Она не сказала ни слова, только посмотрела на неё — и сразу поняла всё. Я кивнул в знак приветствия и, не задерживаясь, попятился к лифту. Не потому что мне хотелось уйти. Просто — иногда мужчине нужно уметь уходить в тень. Чтобы женщина, наконец, смогла быть в свете.
***
Наутро я проснулся с ощущением, будто что-то внутри меня переставилось. Не разрушилось, нет — просто встало на своё место. Её голос всё ещё звучал в ушах:
«Когда я выбирала себя — он отстранялся. А когда сомневалась — обнимал».

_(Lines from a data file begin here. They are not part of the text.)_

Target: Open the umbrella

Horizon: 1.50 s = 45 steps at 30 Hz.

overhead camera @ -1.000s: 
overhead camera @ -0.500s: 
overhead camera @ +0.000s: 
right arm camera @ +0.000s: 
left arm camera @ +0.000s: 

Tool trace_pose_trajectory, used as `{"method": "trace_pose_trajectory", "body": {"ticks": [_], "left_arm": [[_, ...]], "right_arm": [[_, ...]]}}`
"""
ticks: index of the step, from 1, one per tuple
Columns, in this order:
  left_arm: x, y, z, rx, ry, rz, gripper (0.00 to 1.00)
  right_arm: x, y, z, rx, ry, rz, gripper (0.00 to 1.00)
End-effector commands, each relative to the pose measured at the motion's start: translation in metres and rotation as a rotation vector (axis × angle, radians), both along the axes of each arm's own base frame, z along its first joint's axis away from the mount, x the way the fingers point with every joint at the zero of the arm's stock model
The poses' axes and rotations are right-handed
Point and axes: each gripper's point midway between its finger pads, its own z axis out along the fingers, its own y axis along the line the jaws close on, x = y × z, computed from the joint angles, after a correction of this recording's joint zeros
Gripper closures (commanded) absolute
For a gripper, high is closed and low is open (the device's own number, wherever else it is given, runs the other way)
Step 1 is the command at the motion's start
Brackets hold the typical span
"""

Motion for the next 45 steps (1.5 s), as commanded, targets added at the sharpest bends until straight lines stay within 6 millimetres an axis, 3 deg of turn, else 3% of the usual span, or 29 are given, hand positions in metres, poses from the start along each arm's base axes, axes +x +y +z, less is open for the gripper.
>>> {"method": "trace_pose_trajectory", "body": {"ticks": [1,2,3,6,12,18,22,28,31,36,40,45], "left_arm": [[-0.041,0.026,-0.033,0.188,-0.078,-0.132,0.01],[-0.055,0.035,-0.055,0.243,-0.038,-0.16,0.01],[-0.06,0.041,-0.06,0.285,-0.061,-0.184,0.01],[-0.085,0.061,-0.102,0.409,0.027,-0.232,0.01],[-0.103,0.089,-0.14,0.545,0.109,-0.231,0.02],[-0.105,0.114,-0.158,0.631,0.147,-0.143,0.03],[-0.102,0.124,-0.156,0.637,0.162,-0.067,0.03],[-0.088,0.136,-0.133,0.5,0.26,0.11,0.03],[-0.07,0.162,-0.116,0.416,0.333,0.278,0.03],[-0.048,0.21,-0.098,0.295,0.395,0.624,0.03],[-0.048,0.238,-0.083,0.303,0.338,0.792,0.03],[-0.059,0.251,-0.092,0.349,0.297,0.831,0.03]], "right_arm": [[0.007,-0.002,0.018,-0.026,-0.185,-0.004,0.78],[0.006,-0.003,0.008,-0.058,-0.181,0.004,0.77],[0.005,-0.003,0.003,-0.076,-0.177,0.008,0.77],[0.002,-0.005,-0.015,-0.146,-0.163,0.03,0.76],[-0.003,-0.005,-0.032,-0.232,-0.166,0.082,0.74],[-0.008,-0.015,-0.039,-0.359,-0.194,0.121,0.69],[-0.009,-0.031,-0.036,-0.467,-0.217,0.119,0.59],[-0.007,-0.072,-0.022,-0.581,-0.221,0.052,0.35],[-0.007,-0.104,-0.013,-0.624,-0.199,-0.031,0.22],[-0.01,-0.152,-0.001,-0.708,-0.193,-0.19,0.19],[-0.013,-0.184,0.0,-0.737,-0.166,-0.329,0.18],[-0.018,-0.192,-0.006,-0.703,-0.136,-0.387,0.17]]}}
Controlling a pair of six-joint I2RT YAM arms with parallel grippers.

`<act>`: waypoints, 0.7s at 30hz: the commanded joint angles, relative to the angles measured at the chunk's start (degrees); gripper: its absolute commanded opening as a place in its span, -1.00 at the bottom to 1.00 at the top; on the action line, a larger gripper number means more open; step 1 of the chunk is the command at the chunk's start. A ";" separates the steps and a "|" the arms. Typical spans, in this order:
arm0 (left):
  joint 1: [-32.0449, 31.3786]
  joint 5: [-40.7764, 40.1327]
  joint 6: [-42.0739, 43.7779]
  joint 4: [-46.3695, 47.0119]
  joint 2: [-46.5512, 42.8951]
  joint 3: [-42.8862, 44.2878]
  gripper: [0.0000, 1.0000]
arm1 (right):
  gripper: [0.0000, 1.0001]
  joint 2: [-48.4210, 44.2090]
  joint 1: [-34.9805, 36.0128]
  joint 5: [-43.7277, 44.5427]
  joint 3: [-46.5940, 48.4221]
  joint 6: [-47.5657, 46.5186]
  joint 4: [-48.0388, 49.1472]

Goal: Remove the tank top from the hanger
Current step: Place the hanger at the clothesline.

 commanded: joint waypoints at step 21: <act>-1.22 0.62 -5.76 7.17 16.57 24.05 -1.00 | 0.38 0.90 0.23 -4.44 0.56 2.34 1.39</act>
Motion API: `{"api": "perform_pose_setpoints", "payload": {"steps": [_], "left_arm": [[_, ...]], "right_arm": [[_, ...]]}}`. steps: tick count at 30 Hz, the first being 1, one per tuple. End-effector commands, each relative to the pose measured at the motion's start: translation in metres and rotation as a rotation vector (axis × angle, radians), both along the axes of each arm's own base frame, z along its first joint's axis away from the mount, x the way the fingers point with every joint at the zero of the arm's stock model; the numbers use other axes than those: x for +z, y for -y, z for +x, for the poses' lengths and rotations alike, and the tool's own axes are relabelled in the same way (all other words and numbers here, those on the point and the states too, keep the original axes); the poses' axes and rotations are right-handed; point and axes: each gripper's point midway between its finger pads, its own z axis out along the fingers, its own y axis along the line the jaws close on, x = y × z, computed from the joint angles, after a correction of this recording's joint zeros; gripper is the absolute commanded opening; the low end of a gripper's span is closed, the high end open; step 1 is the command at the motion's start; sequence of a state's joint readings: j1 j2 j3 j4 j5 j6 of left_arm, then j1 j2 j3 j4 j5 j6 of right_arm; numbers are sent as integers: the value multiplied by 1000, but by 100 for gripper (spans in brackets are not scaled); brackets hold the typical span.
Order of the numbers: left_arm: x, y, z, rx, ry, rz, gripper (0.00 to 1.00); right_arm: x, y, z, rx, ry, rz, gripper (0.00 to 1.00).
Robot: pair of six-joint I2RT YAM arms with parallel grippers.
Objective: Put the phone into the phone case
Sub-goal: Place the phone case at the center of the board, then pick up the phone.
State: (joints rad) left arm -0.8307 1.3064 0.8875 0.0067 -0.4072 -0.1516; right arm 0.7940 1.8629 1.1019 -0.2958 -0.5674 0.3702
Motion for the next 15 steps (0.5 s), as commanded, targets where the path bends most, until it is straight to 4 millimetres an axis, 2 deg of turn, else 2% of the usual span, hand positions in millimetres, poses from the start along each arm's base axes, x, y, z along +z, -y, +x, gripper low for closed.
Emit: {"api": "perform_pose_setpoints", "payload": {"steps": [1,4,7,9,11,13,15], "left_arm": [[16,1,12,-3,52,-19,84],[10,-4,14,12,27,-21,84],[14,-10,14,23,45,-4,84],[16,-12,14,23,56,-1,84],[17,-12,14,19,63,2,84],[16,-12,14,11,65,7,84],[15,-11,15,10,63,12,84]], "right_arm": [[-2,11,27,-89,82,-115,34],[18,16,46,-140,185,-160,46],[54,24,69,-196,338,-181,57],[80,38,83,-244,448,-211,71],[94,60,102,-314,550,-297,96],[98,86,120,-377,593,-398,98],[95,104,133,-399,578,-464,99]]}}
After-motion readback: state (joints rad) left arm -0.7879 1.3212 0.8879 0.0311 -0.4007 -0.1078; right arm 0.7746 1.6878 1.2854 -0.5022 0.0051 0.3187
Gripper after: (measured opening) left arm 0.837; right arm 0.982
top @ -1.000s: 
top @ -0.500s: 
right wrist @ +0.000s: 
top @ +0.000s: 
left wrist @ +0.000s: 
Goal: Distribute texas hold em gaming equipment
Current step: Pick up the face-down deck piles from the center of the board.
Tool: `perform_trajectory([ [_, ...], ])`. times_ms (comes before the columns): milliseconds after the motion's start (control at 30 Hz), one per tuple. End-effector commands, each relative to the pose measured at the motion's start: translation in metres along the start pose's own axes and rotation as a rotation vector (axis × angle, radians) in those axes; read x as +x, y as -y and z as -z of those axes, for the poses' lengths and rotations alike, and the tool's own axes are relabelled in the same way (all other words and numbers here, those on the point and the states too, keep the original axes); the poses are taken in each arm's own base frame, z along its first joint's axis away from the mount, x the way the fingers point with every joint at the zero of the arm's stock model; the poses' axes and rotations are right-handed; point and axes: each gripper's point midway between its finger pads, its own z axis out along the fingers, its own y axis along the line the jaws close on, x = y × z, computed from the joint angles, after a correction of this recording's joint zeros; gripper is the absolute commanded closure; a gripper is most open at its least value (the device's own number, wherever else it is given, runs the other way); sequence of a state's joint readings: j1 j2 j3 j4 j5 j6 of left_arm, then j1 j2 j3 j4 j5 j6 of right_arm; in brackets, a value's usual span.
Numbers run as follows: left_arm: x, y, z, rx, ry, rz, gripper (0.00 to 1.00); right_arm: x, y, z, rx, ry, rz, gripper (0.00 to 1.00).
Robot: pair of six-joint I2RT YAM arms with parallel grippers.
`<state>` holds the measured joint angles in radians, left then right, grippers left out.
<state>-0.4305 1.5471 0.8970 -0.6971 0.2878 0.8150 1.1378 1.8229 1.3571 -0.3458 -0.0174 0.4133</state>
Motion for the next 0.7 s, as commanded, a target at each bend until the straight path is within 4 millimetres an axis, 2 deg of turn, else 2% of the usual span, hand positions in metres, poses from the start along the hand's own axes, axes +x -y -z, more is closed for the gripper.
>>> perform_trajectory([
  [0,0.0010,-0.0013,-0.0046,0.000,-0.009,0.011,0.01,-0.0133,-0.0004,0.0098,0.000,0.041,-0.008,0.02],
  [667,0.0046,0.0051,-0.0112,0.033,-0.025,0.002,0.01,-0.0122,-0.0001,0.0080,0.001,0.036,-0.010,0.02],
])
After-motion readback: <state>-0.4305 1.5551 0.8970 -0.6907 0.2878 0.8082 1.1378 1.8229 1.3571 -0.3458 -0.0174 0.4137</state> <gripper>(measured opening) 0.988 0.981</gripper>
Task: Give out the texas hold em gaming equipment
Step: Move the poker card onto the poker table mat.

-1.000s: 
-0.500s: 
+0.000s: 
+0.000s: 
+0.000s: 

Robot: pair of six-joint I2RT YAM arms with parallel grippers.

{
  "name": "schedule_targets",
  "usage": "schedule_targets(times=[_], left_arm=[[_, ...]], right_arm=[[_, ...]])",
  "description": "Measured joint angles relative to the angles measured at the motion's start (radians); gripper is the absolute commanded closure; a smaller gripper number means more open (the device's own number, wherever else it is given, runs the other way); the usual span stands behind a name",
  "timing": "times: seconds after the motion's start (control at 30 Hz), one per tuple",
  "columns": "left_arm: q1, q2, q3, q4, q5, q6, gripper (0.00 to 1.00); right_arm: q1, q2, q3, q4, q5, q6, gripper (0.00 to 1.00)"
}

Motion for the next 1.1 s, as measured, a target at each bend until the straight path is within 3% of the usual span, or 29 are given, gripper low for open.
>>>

Я лежал и смотрел в потолок. В какой-то момент подумал: наверное, боль другого человека — это единственное, к чему нельзя остаться равнодушным, если ты действительно живой. И мне хотелось узнать, как она. Как проснулась. Плакала ли ещё. Или уже снова делает вид, что держится. Наверное, держится.
Я заехал в пекарню на углу, взял что-то тёплое, с корицей. Не потому что знал, что она любит. А потому что такие вещи пахнут уютом. А её жизнь, судя по всему, давно не пахла ничем, кроме тревоги.
Пока ждал, как пекарь упаковывал булочки, смотрел в окно. Люди шли мимо, кто-то спешил, кто-то улыбался, кто-то — говорил по телефону. Все жили. А она вчера только начинала снова учиться это делать.
Я положил записку в пакет: «Надеюсь, это сделает твой день лучше».
Я не пошёл сам. Было бы неправильно. Её мама не знает, кто я. И, возможно, не должна пока знать. Не должен я быть тем, кто случайно нарушит её хрупкое возвращение домой.
Вместо этого я заказал доставку. Объяснил курьеру, куда отнести. Когда курьер уехал, я ещё долго стоял возле пекарни, держа руки в карманах.